Steve McQueen est sans conteste le maître du film coup-de-poing (on pourrait aussi dire feelbad movie). Hunger, sa première réalisation, traite de manière crue et excessivement réaliste de l’histoire de Bobby Sands, un prisonnier politique issu de la recrudescence des violences de la fin des années 60 dans le conflit d’Irlande du Nord.  Toujours dérangeant, parfois intenable, cette coréalisation de l’Angleterre et de l’Irlande brille par sa sobriété et son réalisme bestial.

L’histoire prend place en 1981, alors que les mesures blanket et no wash protest sont radicalement appliquées par les militants irlandais emprisonnés.  C’est dans des conditions d’insalubrité incroyables et avec pour tout vêtement une couverture que les prisonniers politiques purgent leurs longues peines.  Constamment harcelés et battus par les membres de la police britannique qui les surveillent, le sort qu’on leur réserve les réduits à moins qu’animaux.  Parmi eux, Bobby Sands (Michael Fassbender), un leader militant qui purge sa peine depuis quatre années met sur pied une ultime tentative afin de dénouer l’impasse et d’assurer aux prisonniers de l’IRA un statut de prisonnier politique.  Il décide de mener une grève de la faim jusqu’à la mort qui impliquera différents prisonniers volontaires.  Ils se succèderont à la mort de chaque gréviste, car, afin d’assurer le bon fonctionnement de cette mesure radicale, un seul prisonnier s’y soumettra à la fois.  Sands étant le premier à grever, le film s’attarde donc surtout sur sa lente agonie et sur ses motivations et idéaux.

Il va sans dire qu’Hunger est un film difficile à regarder.  C’est avec beaucoup de réalisme et sans camouflage que le réalisateur nous expose les mesures prises par les Britanniques afin de réussir à contenir leurs prisonniers déchaînés, et les dispositifs de protestations auxquels ont eu recours les captifs irlandais.  Se succèdent des scènes où on montre sans artifice l’escalade de la violence qu’a engendré l’un des plus célèbres conflits territorial et religieux du 20e siècle en exposant toute la déshumanisation qui en a découlé.  Que ce soit de la part des prisonniers ou de leurs geôliers, on sent chez la plupart d’entre eux une réelle détresse et une perte de contrôle qui peuvent expliquer les mesures excessives qui ont été prises à l’époque.  Avec un grand souci du détail, le toujours excellent réalisateur Steve McQueen s’attarde avec minutie et humanité sur l’histoire de plusieurs acteurs de l’époque.  La réalisation épurée de Hunger réussi à rendre la souffrance montrée laide et sincère, et évite de piège d’en faire un divertissement.  L’absence quasi complète de trame sonore renforce encore davantage cette impression de réalisme pesant, et accentue la pression et le mal-être chez sur le spectateur.

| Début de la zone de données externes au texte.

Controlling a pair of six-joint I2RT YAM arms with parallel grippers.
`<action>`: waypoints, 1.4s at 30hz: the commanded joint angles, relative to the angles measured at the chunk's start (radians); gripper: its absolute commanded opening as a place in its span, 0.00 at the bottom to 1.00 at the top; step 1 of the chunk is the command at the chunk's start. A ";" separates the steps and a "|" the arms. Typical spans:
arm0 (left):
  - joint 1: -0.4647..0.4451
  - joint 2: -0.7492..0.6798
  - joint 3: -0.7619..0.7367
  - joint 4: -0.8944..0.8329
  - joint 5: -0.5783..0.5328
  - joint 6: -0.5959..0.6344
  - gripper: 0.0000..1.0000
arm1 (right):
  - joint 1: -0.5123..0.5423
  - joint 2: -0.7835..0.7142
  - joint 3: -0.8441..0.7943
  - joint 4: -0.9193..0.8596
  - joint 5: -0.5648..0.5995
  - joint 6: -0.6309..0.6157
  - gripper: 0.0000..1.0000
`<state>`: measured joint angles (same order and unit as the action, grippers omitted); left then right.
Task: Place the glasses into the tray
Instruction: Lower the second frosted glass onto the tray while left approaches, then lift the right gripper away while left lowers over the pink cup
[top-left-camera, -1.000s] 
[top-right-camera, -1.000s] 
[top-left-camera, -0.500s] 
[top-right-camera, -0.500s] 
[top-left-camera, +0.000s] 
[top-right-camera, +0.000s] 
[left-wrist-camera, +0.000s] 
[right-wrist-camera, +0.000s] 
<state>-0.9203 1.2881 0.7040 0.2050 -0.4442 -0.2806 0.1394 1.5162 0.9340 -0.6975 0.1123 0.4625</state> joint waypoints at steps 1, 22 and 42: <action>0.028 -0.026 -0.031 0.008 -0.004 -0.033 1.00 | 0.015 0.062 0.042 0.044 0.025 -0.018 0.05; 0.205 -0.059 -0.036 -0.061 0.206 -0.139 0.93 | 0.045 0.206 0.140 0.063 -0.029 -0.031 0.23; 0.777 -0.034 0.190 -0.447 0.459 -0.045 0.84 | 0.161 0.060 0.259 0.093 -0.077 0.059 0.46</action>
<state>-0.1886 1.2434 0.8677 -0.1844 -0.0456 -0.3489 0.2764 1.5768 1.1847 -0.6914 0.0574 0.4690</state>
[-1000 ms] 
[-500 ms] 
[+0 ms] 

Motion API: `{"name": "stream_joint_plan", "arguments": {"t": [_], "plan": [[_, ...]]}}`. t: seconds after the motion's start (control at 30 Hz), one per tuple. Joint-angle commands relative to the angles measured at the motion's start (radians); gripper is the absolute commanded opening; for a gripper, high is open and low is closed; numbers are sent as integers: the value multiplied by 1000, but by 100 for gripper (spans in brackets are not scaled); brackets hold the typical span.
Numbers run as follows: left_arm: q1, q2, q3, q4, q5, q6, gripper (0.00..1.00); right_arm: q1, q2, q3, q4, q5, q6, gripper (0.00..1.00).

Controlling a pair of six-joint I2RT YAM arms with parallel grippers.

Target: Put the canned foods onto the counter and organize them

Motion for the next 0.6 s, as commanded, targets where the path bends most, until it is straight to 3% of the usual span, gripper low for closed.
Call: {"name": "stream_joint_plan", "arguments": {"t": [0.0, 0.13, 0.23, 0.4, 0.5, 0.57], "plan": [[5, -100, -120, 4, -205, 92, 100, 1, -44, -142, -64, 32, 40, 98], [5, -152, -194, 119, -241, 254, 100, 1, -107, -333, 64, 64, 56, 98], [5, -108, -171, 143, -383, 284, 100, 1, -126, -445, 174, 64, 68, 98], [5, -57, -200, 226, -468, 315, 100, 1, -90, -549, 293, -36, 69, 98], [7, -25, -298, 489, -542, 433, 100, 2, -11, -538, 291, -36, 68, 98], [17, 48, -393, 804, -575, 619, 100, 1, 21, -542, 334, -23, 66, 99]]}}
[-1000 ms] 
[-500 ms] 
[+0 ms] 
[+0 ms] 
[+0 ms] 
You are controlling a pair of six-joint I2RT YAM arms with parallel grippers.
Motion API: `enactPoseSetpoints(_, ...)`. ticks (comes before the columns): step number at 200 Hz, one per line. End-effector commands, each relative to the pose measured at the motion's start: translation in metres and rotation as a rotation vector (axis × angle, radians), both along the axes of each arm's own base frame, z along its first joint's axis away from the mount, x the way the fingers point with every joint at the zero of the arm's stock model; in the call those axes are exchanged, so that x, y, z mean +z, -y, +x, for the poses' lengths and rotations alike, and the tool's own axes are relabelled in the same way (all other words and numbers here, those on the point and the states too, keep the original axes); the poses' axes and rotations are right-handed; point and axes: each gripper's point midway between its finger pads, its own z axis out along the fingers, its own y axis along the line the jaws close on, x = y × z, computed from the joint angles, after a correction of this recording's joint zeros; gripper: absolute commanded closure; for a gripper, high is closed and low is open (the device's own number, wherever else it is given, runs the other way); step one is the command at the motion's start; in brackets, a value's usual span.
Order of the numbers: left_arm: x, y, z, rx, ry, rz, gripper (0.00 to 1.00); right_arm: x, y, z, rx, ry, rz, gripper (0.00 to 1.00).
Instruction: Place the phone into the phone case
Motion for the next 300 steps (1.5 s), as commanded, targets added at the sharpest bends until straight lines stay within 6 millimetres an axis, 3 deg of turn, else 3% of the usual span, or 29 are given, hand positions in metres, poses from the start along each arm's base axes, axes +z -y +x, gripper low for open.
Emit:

C’est un Michael Fassbender méconnaissable qu’on retrouve dans ce film, alors qu’il n’en était ici qu’à ses débuts au grand écran.  À peine connu à l’époque, on voit déjà en lui un talent brut d’où émane un jeu dépouillé et efficace.  Impossible de ne pas parler de l’incroyable et effrayante transformation physique qu’a dû subir l’acteur afin d’interpréter un Bobby Sands à l’article de la mort.  Amaigri à l’extrême, Fassbender déploie dans Hunger tout son talent et toute sa force afin de rendre poignante la passion et l’engagement dont a fait preuve Sands jusqu’à la fin.  Cependant, Fassbender n’est pas le seul acteur vibrant dans ce film.  Le peu de dialogues et d’interactions entre les personnages de ce film rendent les interprétations très intenses et très introspectives.  Quelques rôles pratiquement muets, notamment ceux de Brian Milligan en membre de l’IRA nouvellement fait prisonnier et de Stuart Graham en geôlier perturbé, ajoutent intensité et nuances à cette mosaïque d’hommes tourmentés.  Pour finir, un brillant Liam Cunninghan, qui ne fait ici qu’une apparition le temps d’un long plan-séquence, vient vraiment appuyer et aider à définir le personnage de Bobby Sands.

McQueen réussit avec Hunger à faire de son film, non pas du cinéma spectacle, mais un réel cinéma-vérité qui permet au spectateur d’apprécier l’histoire dont il est le témoin sans en faire un spectacle de voyeurisme.  Toujours sobre, d’une approche hyper réaliste et sans fioriture, Hunger permet ici un éveil sur les réelles souffrances qu’ont enduré ces militants pour réussir à faire valoir leurs droits.  Avec seulement deux longs métrages à son actif, Steve McQueen montre qu’il est en voie de devenir un expert du cinéma bouleversant.  Son bref parcours sans faute ne peut que nous faire attendre avec impatience ce qu’il nous réserve encore.